Bu yıl festivale katılanların en büyük iki sorunu davetiye bulamamak ve kuyruklarda perişan olmak. Rivayete göre davetiyelerin çoğu festivalin sponsorlarına verilmiş. ‘Islığı kim öder’ durumu. Ancak bu yıl sayısı 13.500’ün üzerinde olduğu açıklanan Sinema Pazarı’na katılanlar, festivale akredite olmak için 800 dolara kadar para ödüyorlar ve çok mutsuzlar. ‘Paranla rezil olma’ durumu. Biz gazetecilerin durumu iyi. Hemen hemen her sinema salonuna davetiye bulabiliriz ama bazen herkes bizden nefret ettiği için rozetlerimizi saklamak zorunda kalırız. İkinci değerli soruna gelince, kuyruklar: Nereye giderseniz gidin bir kuyruk var. İlk sürprizi festival rozetini alınca yaşarsınız, ardından sinemalara girerken, tuvaletlerin önünde, basın toplantılarının yapıldığı salonun kapısında hatta kafeteryasında dakikalarca beklemek zorunda kalırsınız. Yiyecek veya içecek bir şeyler satın almak isterseniz Festival Sarayı. Oldukça geniş bir alana yayılan Festival Sarayı’nın artık beklentileri karşılayabilecek durumda olmadığı kesin. Sovyetler Birliği kuyruklar yüzünden dağılmıştı. Umarım festivalinizin başına kötü bir şey gelmez…
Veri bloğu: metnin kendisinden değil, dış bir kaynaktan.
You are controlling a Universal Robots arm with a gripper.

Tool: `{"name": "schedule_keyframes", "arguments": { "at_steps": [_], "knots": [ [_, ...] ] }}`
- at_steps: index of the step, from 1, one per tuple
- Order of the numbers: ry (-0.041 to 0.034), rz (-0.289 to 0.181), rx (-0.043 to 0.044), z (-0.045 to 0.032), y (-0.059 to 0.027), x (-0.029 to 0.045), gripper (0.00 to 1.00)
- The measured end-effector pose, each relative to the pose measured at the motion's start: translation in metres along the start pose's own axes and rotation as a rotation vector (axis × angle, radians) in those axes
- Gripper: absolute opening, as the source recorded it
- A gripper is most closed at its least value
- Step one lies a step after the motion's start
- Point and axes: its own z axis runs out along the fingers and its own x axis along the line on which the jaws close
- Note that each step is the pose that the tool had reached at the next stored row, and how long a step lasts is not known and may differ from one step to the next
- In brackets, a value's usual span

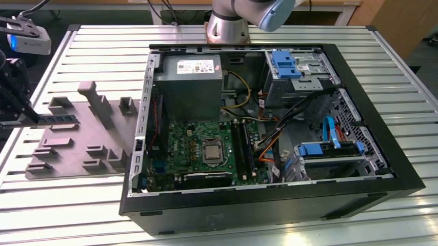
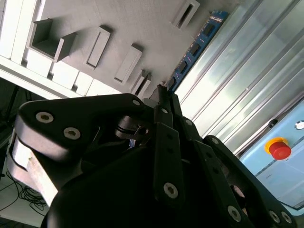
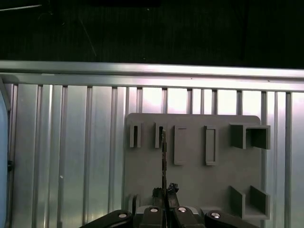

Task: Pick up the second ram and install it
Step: 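Pick up the second ram and move it above second insertion slot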

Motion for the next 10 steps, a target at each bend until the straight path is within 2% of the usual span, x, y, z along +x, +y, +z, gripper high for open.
{"name": "schedule_keyframes", "arguments": {
  "at_steps": [10],
  "knots": [
    [0.0015, 0.000, -0.0001, -0.0052, 0.0001, 0.0000, 0.14]
  ]
}}
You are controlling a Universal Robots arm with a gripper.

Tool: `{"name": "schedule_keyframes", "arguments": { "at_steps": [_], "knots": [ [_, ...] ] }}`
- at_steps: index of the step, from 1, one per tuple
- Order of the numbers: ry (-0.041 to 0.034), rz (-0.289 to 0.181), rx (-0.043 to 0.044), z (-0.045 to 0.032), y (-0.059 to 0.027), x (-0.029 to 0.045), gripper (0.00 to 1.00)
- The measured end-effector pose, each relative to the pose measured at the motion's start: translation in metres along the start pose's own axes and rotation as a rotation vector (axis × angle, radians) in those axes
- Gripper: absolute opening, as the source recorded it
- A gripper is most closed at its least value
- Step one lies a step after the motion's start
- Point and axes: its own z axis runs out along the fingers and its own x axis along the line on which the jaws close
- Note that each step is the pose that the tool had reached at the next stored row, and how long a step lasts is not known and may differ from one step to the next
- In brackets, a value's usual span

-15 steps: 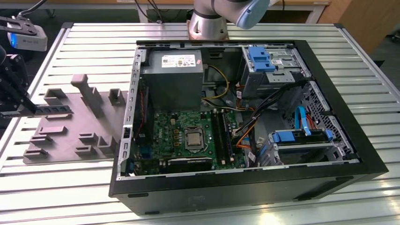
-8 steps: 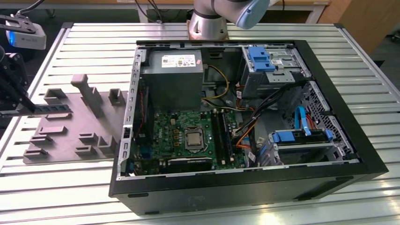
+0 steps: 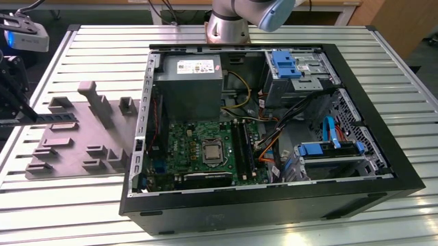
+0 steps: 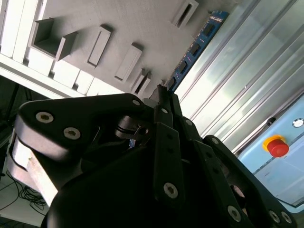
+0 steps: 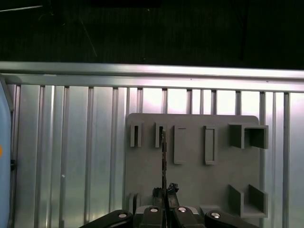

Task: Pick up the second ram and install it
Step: 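Pick up the second ram and move it above second insertion slot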

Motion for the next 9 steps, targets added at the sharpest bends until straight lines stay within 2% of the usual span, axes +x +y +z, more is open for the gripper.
{"name": "schedule_keyframes", "arguments": {
  "at_steps": [9],
  "knots": [
    [0.0012, 0.000, 0.0000, -0.0046, 0.0001, -0.0001, 0.14]
  ]
}}
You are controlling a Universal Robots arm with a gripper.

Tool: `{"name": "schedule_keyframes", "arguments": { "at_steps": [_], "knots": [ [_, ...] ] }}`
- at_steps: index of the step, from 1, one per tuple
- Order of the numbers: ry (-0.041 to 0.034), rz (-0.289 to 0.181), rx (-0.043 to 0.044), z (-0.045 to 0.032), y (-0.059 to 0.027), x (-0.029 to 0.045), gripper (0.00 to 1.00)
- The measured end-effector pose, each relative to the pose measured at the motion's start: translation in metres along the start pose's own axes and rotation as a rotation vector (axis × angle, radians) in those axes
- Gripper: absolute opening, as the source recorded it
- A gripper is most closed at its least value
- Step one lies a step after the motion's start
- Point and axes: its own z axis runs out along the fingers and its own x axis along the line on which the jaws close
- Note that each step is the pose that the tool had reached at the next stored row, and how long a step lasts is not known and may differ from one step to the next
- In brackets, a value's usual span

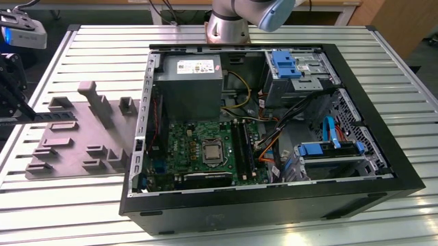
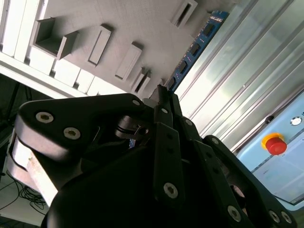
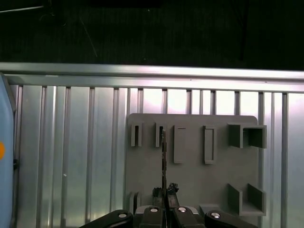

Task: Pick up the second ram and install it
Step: 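Pick up the second ram and move it above second insertion slot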

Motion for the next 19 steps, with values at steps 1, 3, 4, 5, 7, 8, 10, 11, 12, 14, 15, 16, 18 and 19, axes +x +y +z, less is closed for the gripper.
{"name": "schedule_keyframes", "arguments": {
  "at_steps": [1, 3, 4, 5, 7, 8, 10, 11, 12, 14, 15, 16, 18, 19],
  "knots": [
    [0.0001, 0.000, 0.0000, -0.0005, 0.0000, 0.0000, 0.14],
    [0.0004, 0.000, 0.0000, -0.0015, 0.0000, 0.0000, 0.14],
    [0.0005, 0.000, 0.0000, -0.0020, 0.0000, 0.0000, 0.14],
    [0.0007, 0.000, 0.0000, -0.0025, 0.0000, 0.0000, 0.14],
    [0.0009, 0.000, 0.0000, -0.0035, 0.0001, 0.0000, 0.14],
    [0.0011, 0.000, 0.0000, -0.0041, 0.0001, 0.0000, 0.14],
    [0.0014, 0.000, 0.0000, -0.0051, 0.0001, 0.0000, 0.14],
    [0.0015, 0.000, 0.0000, -0.0056, 0.0001, 0.0000, 0.14],
    [0.0016, 0.000, 0.0000, -0.0061, 0.0001, 0.0000, 0.14],
    [0.0019, 0.000, 0.0000, -0.0072, 0.0001, 0.0000, 0.14],
    [0.0021, 0.000, -0.0001, -0.0077, 0.0001, -0.0001, 0.14],
    [0.0023, 0.000, -0.0001, -0.0082, 0.0001, 0.0000, 0.14],
    [0.0024, 0.000, 0.0000, -0.0092, 0.0001, -0.0001, 0.14],
    [0.0026, 0.000, 0.0000, -0.0097, 0.0001, -0.0001, 0.14]
  ]
}}
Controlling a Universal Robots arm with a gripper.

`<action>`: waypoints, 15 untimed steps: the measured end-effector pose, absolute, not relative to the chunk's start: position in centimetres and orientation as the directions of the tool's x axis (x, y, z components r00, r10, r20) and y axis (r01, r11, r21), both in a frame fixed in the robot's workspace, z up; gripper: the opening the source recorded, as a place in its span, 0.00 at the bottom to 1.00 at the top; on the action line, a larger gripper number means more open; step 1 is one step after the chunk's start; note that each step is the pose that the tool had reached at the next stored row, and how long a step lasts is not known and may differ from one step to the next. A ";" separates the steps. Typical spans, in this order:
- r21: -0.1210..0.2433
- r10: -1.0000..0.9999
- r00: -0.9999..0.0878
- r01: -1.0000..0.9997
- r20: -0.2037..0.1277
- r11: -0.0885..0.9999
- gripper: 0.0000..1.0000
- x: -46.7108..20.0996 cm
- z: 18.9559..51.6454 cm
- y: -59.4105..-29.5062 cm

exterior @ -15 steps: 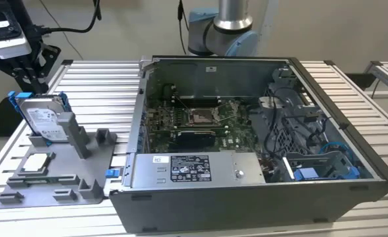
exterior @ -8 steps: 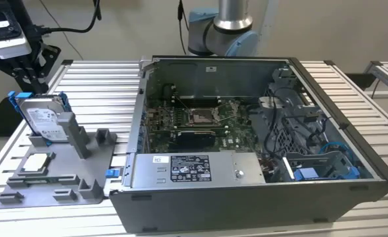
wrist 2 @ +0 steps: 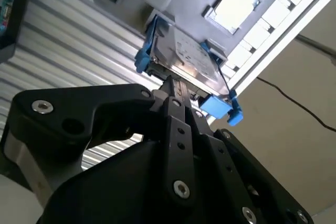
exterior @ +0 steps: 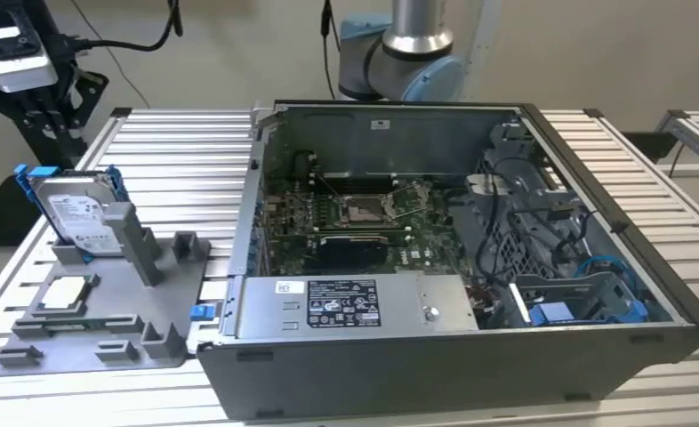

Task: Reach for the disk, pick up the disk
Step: 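Reach for the disk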

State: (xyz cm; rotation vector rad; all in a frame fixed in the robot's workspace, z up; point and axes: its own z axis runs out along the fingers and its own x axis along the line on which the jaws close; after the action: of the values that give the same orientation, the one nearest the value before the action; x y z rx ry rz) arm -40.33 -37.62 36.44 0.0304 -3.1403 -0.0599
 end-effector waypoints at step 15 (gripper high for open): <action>0.038 -0.028 -1.000 -0.028 0.000 0.999 0.00 -44.7 36.0 -37.4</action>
State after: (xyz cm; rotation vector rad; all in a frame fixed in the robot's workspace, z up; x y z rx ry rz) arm -44.70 -37.39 36.03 0.0439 -3.1402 -0.0601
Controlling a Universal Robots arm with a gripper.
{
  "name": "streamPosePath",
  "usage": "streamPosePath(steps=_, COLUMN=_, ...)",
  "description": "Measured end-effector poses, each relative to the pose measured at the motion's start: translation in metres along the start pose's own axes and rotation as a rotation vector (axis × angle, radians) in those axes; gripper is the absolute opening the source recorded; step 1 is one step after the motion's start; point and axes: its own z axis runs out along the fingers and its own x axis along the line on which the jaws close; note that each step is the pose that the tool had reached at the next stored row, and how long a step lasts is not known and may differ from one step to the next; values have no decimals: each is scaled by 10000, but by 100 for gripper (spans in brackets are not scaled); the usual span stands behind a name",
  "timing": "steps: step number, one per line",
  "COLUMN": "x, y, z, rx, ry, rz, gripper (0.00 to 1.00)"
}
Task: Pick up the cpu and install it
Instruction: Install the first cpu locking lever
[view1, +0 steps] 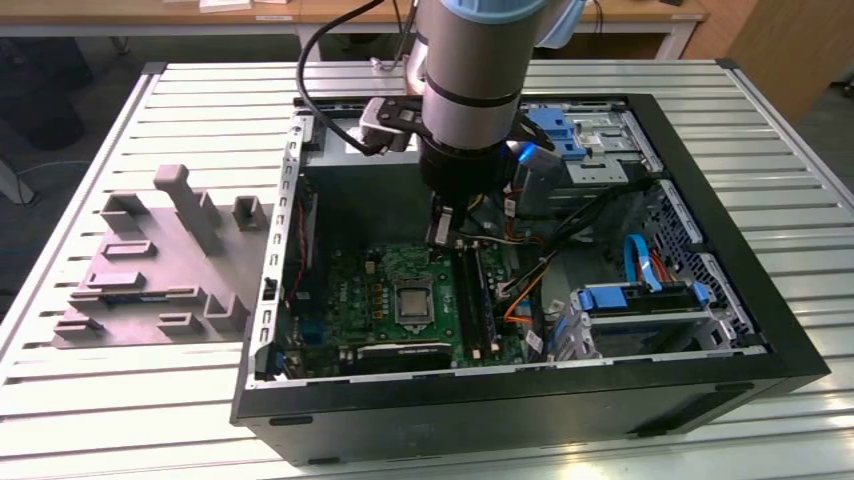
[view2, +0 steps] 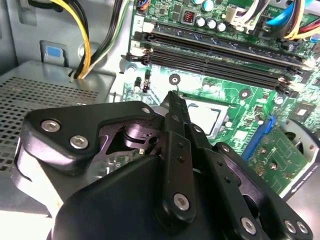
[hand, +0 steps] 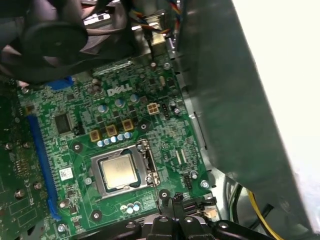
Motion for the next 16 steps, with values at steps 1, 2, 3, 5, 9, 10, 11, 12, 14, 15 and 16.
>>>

Bu yılın sürpriz ülkesi Suudi Arabistan. Kafanızı nereye çevirseniz Suudi Arabistan reklamı görürsünüz. Çok baştan çıkarıcı şeyler yazıyor: ‘Sinemaya bir milyar dolar destek’. İnanılır gibi değil. Yıl 2008. Sinema Market’te önümde smokinli ve papyonlu bir adam belirdi bir anda. Elinde bir mikrofon tutuyor ve yanındaki adamın kocaman bir kamerası var. “Nasılsın?” “Suudi Arabistan sineması hakkında ne düşünüyorsunuz?” diye sordu. İlk şaşkınlığımı üzerimden attıktan sonra, “Bildiğim kadarıyla Suudi Arabistan sineması diye bir şey yok. Ülkede film çekmek bile yasak” diye cevap verdim. “Doğru ama bu yakında değişecek” dedi ve gitti. O zaman, bu garip soruyu hiç anlayamadım. Bu da demek oluyor ki 2008’de bazı hazırlıklar başladı. Şimdi Suudi Arabistan’da ‘Kızıldeniz Film Festivali’ adında çok gösterişli ve zengin bir festival düzenleniyor. İki film fonu, film yapım eki olarak bir milyar dolar ayırdı. Adını vermeyeceğim bir arkadaşım geçen yıl konuğu olduğu Kızıldeniz Sinema Festivali’ni bitiremiyor. ‘Memlekette yasak olan her şey bayramda var’ Biri sinemanın ne kadar güçlü bir tanıtım aracı olduğunu hükümdarın kulağına fısıldamış ve onu ikna etmiş olmalı.
“Biz Suudi Arabistan’dan ne haber?” sorabilirsin. Aslında bunları ‘yeni Kültür Bakanı veya danışmanları okuyacak’ diye yazıyorum.